What to produce: The lines you need are those holding the word "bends"; pull them from the material.

Supplied data:

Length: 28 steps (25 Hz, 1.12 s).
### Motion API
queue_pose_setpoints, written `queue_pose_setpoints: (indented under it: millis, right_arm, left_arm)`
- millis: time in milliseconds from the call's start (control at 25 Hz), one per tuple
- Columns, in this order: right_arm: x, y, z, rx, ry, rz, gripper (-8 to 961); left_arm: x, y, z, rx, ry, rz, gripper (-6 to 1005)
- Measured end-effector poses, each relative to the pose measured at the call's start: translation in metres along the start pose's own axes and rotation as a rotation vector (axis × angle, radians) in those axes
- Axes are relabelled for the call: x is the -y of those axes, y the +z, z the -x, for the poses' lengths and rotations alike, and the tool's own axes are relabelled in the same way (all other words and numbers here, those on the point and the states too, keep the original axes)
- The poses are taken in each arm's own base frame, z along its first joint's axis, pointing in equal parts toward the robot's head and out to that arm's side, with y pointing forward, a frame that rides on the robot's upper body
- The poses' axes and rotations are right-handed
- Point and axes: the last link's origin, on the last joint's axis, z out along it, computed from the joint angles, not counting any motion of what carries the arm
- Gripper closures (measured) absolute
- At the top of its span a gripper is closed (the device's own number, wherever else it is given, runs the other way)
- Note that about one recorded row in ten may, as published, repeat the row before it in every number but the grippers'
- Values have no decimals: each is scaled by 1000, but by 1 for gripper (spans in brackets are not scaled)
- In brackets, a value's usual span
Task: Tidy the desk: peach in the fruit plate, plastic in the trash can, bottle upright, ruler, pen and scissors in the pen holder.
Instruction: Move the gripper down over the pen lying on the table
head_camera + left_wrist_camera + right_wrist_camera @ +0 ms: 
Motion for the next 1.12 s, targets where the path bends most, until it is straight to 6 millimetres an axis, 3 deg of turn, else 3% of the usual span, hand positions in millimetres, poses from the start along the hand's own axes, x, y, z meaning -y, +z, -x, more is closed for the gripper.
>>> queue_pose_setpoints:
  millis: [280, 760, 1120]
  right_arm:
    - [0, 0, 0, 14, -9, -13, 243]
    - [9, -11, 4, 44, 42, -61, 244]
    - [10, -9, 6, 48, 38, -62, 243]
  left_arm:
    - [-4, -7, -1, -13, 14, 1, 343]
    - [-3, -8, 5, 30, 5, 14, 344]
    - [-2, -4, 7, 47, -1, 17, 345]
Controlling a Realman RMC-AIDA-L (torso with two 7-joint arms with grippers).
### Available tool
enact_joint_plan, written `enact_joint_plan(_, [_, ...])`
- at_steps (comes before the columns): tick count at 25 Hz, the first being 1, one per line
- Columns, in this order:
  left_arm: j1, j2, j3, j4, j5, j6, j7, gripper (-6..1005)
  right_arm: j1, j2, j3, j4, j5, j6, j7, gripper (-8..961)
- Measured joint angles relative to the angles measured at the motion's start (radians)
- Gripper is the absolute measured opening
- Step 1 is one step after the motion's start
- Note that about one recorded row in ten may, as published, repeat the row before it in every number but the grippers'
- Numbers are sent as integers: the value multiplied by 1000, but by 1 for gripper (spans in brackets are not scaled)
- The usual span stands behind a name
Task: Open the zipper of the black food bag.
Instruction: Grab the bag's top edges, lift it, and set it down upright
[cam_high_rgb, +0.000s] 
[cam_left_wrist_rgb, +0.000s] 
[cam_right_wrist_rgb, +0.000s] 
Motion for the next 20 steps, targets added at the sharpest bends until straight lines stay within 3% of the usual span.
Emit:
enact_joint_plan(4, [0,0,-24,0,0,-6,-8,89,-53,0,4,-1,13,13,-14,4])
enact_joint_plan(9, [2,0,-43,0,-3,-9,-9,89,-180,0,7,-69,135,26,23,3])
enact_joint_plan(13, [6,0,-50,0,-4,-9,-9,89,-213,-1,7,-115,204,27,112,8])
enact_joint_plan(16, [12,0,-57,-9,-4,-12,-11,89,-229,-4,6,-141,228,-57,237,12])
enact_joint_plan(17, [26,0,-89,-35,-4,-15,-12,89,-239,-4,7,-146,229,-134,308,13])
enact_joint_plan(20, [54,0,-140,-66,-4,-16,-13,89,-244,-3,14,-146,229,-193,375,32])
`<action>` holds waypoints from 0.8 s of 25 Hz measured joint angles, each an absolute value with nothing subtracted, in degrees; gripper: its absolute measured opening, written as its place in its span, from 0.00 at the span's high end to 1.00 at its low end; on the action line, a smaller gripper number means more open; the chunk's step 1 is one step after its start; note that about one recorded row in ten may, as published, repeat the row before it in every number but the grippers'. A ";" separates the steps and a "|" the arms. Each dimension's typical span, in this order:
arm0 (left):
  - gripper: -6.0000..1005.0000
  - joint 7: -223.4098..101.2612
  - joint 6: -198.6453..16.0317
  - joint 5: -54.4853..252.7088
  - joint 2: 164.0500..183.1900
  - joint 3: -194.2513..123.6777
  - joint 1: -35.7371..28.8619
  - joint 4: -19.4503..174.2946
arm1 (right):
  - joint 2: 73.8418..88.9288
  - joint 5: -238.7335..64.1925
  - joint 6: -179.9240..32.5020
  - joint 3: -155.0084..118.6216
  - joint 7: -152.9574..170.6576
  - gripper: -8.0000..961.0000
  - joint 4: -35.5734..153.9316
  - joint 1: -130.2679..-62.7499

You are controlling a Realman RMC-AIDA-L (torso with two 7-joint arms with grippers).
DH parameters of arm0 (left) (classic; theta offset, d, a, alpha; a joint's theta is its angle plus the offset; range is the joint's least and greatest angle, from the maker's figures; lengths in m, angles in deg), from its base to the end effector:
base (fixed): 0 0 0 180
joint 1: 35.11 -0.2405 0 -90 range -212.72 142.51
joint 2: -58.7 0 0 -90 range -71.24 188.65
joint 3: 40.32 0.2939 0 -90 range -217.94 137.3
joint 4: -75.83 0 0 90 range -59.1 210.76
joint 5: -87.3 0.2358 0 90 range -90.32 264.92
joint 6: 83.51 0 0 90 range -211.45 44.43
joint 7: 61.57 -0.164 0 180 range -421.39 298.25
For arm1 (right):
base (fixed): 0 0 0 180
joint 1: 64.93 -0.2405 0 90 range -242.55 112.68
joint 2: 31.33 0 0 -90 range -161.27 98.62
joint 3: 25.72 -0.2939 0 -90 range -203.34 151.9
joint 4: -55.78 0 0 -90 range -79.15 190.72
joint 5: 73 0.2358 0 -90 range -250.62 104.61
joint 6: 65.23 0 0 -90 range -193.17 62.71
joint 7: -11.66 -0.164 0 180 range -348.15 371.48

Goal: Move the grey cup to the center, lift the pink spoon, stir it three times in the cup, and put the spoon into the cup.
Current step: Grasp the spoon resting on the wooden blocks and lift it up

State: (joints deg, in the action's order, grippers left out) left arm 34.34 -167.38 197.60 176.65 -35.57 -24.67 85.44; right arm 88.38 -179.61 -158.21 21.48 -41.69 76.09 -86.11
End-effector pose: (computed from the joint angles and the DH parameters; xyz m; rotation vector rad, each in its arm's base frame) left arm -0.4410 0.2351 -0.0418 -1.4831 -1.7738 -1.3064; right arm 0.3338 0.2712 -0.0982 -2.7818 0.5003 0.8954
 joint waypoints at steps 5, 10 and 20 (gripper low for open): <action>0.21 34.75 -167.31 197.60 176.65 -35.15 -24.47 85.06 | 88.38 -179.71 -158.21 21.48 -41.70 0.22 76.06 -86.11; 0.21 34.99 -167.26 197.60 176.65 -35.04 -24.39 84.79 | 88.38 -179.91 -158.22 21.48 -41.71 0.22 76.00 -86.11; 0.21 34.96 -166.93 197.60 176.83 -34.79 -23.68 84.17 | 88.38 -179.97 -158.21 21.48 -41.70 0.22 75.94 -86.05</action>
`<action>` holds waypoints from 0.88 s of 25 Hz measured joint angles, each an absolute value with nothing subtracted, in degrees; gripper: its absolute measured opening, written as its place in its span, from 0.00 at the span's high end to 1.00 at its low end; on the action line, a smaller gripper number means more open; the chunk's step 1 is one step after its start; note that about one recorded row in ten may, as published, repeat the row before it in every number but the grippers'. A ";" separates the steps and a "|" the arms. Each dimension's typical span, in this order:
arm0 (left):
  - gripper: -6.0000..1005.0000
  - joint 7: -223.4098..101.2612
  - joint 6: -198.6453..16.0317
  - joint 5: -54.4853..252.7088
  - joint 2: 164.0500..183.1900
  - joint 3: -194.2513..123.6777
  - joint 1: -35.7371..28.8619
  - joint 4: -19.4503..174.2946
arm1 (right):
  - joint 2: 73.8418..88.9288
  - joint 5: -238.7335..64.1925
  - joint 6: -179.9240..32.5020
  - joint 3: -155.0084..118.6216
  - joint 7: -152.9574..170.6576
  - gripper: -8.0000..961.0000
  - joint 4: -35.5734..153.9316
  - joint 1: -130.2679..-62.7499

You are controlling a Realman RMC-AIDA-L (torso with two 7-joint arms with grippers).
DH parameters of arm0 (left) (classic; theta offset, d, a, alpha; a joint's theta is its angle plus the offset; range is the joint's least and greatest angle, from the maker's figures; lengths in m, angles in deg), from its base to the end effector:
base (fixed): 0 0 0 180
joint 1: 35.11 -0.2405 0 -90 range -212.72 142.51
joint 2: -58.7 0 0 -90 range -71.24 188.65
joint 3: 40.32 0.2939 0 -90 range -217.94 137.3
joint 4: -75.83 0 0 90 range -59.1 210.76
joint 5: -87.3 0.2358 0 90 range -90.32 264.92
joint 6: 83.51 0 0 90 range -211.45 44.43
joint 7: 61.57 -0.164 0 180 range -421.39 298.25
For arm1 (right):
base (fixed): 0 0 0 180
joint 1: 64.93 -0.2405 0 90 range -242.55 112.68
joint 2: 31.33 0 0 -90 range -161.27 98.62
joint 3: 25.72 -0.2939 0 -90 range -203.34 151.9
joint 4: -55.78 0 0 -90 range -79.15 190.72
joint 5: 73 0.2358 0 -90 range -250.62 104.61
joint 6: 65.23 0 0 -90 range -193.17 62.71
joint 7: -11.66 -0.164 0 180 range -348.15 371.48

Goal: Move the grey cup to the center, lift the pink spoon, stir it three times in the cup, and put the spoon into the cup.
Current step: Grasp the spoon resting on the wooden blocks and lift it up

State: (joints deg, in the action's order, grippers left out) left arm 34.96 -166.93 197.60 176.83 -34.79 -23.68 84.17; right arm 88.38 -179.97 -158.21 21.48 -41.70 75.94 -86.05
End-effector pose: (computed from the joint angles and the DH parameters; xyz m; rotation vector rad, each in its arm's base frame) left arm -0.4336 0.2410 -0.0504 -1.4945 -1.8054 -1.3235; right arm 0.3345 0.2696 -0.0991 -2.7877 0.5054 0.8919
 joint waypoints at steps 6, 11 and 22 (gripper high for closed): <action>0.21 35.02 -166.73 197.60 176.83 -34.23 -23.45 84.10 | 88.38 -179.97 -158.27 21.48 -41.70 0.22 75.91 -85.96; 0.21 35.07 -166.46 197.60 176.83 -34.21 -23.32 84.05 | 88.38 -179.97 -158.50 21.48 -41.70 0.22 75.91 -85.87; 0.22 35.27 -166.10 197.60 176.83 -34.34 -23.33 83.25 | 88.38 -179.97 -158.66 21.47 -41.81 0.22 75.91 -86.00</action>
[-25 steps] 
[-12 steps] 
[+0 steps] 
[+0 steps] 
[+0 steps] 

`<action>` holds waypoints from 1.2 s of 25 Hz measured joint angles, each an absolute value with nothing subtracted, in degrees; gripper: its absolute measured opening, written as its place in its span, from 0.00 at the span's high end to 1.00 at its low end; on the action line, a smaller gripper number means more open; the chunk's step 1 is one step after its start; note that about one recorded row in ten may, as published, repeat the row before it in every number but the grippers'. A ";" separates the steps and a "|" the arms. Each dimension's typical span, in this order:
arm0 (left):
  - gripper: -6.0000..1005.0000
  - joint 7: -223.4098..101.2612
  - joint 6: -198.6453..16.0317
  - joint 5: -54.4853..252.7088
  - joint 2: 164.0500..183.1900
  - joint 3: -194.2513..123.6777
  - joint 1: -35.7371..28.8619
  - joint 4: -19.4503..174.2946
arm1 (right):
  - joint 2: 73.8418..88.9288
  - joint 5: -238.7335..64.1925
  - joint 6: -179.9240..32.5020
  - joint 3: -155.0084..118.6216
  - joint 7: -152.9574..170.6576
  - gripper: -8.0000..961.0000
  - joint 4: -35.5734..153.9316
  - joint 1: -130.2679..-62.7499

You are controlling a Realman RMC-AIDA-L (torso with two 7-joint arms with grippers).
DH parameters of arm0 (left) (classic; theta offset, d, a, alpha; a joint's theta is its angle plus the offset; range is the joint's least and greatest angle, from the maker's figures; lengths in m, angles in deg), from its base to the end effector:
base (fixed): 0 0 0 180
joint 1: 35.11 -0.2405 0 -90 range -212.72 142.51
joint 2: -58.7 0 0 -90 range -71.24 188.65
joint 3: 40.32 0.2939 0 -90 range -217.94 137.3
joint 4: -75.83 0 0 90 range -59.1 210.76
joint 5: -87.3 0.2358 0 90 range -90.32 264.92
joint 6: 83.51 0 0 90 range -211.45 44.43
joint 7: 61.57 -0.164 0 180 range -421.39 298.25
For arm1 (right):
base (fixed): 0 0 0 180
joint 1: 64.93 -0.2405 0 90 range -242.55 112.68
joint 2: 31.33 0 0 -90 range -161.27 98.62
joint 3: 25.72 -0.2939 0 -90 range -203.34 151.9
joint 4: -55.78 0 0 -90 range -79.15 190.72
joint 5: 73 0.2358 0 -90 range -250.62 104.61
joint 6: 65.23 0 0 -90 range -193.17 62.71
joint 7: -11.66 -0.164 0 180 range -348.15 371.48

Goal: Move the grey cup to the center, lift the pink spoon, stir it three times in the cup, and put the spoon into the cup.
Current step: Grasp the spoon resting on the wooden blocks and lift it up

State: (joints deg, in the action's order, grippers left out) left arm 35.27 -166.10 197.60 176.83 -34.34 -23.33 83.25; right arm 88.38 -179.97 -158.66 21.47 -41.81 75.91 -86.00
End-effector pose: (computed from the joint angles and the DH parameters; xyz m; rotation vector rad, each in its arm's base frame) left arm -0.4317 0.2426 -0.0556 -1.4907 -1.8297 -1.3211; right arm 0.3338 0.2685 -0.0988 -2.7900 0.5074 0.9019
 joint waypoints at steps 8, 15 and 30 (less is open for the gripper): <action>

Final answer:
Motion for the next 1.12 s, targets where the path bends most, until it is straight to 6 millimetres an axis, 3 deg of turn, else 3% of the usual span, hand positions in millimetres, poses from the start along the hand's own axes, x, y, z meaning -y, +z, -x, more is closed for the gripper.
Motion for the next 20 steps, targets added at the sharpest bends until straight lines stay within 3% of the usual span.

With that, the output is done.